Big mistake.  Huge. I had the stone with the first five, all in the Almighty’s glorious script.  In truth, they were all about Him. ‘ No other god but me’ and ‘don’t take my name in vain’  being the general theme.  The other stone, with items 6-10, was smashed to smithereens. When I calmed down, I realised I was in a bit of a spot.  The chosen people were now shuffling off to bed, looking suitably chasten.  There I was tired, hungry, with only one tablet and a lot of explaining to do whenever his Godness next turned up.

 

Back up the mountain I go, taking with me my brother Aaran, who was a dab hand with a chisel.  By the time we got to the top, His Magnificence had disappeared, probably gone off to find someone else to make miserable. Aaron waited patiently for me to remember the remaining five commandments.  The best I could do was:



Thou must go to the toilet before embarking on any journey, long or short.

 

Nobody but the Almighty knows where we are, so stop asking.

 

Thou shall bury all human toilet matter and leave not a trace.

 

Share and share alike, else I’ll lose my rag because I’ve told you at least once before.

 

A goat meat sandwich to the one who sees the next burning bush first.

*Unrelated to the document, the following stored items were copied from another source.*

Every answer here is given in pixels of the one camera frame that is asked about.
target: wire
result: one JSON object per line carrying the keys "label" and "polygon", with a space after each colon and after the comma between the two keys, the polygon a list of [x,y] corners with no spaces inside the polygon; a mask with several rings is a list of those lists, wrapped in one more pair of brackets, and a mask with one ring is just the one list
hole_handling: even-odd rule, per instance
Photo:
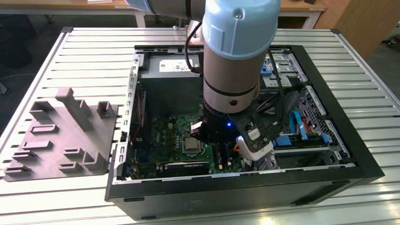
{"label": "wire", "polygon": [[253,99],[257,99],[259,97],[259,95],[261,95],[261,80],[258,82],[255,97]]}
{"label": "wire", "polygon": [[275,64],[275,59],[273,56],[273,52],[271,52],[271,48],[269,49],[269,55],[270,55],[270,60],[271,60],[271,64],[273,64],[273,68],[274,68],[274,72],[275,72],[275,76],[277,76],[277,82],[278,82],[278,87],[281,89],[281,100],[282,100],[282,114],[281,114],[281,128],[283,128],[285,126],[285,120],[287,117],[287,111],[286,111],[286,99],[285,99],[285,93],[283,93],[283,86],[282,86],[282,81],[281,81],[281,72],[277,68],[277,64]]}
{"label": "wire", "polygon": [[242,150],[238,148],[239,148],[239,144],[235,145],[234,152],[242,152]]}
{"label": "wire", "polygon": [[186,61],[187,61],[187,65],[189,65],[189,68],[191,70],[191,72],[199,74],[201,71],[199,71],[199,68],[194,68],[193,65],[191,65],[191,61],[190,61],[190,56],[189,56],[189,45],[190,45],[190,41],[197,33],[197,31],[199,30],[201,26],[202,26],[203,22],[201,22],[195,29],[193,30],[193,33],[190,34],[189,38],[187,38],[187,41],[186,41],[186,51],[185,51],[185,55],[186,55]]}
{"label": "wire", "polygon": [[203,152],[202,152],[202,154],[201,154],[201,156],[203,156],[203,154],[206,153],[206,148],[205,148],[205,146],[203,146],[203,142],[202,142],[202,149],[203,149]]}
{"label": "wire", "polygon": [[273,95],[258,107],[257,112],[262,112],[270,110],[274,106],[277,101],[279,100],[281,96],[278,94]]}
{"label": "wire", "polygon": [[157,17],[159,17],[159,18],[166,18],[167,16],[157,15]]}
{"label": "wire", "polygon": [[131,144],[134,144],[135,140],[137,140],[137,136],[138,136],[138,133],[139,133],[139,130],[141,130],[141,126],[142,126],[142,112],[141,112],[141,96],[138,95],[138,111],[139,111],[139,126],[138,126],[138,129],[137,129],[137,132],[135,132],[135,136],[131,140]]}
{"label": "wire", "polygon": [[17,70],[9,68],[9,67],[7,67],[6,65],[3,65],[2,63],[0,63],[0,67],[3,67],[5,69],[7,69],[9,71],[11,71],[11,72],[15,73],[15,74],[19,74],[19,71],[17,71]]}
{"label": "wire", "polygon": [[178,25],[178,27],[181,28],[183,25],[185,19],[181,18],[181,24]]}
{"label": "wire", "polygon": [[303,123],[305,123],[305,126],[306,126],[307,131],[309,131],[310,133],[314,133],[314,131],[311,130],[311,127],[310,127],[310,125],[309,125],[309,123],[307,123],[307,121],[306,121],[305,118],[302,119],[302,121],[303,121]]}
{"label": "wire", "polygon": [[15,77],[15,76],[29,76],[29,75],[37,76],[37,74],[14,74],[14,75],[10,75],[10,76],[2,78],[0,81],[6,80],[6,79],[9,79],[9,78],[13,78],[13,77]]}
{"label": "wire", "polygon": [[175,19],[175,21],[173,22],[173,25],[175,25],[175,23],[177,23],[178,19],[179,19],[179,18],[177,18],[177,19]]}
{"label": "wire", "polygon": [[157,22],[158,22],[158,23],[162,22],[159,17],[157,17],[157,16],[154,16],[154,15],[151,15],[151,17],[157,19]]}

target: sticker
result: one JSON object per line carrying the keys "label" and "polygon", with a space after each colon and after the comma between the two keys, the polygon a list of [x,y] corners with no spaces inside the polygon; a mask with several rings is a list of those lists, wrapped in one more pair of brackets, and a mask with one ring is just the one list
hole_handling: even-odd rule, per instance
{"label": "sticker", "polygon": [[186,60],[162,60],[161,61],[161,72],[190,72],[190,68]]}

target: green circuit board
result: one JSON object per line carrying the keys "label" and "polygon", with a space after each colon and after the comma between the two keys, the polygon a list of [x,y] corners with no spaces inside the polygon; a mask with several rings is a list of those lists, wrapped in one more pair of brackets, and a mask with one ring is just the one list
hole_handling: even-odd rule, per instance
{"label": "green circuit board", "polygon": [[233,154],[231,166],[221,169],[215,165],[213,144],[201,143],[201,153],[185,154],[183,137],[190,135],[191,122],[199,121],[199,118],[177,116],[153,119],[150,161],[139,165],[143,179],[157,178],[157,164],[171,162],[210,162],[210,174],[242,172],[239,153]]}

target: slotted aluminum plate
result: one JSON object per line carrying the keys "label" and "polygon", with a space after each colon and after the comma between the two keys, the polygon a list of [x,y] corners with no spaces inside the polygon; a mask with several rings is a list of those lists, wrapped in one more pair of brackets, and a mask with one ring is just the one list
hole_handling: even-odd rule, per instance
{"label": "slotted aluminum plate", "polygon": [[[75,28],[71,33],[62,33],[0,138],[0,177],[17,150],[13,146],[19,145],[23,139],[19,131],[30,125],[27,109],[38,98],[47,100],[57,87],[74,87],[89,105],[101,100],[110,101],[121,106],[122,115],[135,45],[183,45],[185,40],[185,31],[170,28]],[[398,99],[342,35],[330,30],[279,30],[273,44],[306,47],[386,177],[373,184],[351,188],[318,205],[174,218],[171,223],[397,223],[400,219]],[[14,183],[0,180],[0,224],[134,223],[126,213],[105,201],[107,179],[106,174]]]}

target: motherboard
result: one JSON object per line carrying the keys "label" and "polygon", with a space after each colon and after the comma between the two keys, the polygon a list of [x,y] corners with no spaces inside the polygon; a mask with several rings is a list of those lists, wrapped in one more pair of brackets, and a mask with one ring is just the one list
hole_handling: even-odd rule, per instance
{"label": "motherboard", "polygon": [[169,170],[181,176],[243,171],[242,154],[234,151],[237,143],[218,145],[191,137],[191,122],[198,122],[199,119],[201,116],[153,119],[150,150],[138,149],[135,154],[139,165],[135,177],[170,177]]}

I was quite pleased with these. My brother gave me a very strange look, but didn’t argue.   He got down to it, in the style of the first tablet.   Unfortunately on the way back down, I slipped on the worst bit of the descent and dropped the new tablet.  As if in slow motion, I watched it bounce away from me and break into very small pieces.  I suspected the hand of God was involved. By which I mean….He damn well pushed me.

 

I was too knackered to go up Mount Sinai again, so Aaron went in my stead.  He spent a day up there and came back with yet another second tablet on which he had inscribed commandments 6 to 10.  Not the ones I had specified, but they were ok.  Good enough. To my relief they went down well. 

 

Then we were off again, into the wilderness, following burning bushes.  Me and about 1 million people, men, women and children.  Oh yes, I did end up counting them.  Can you imagine the queue at the bakery?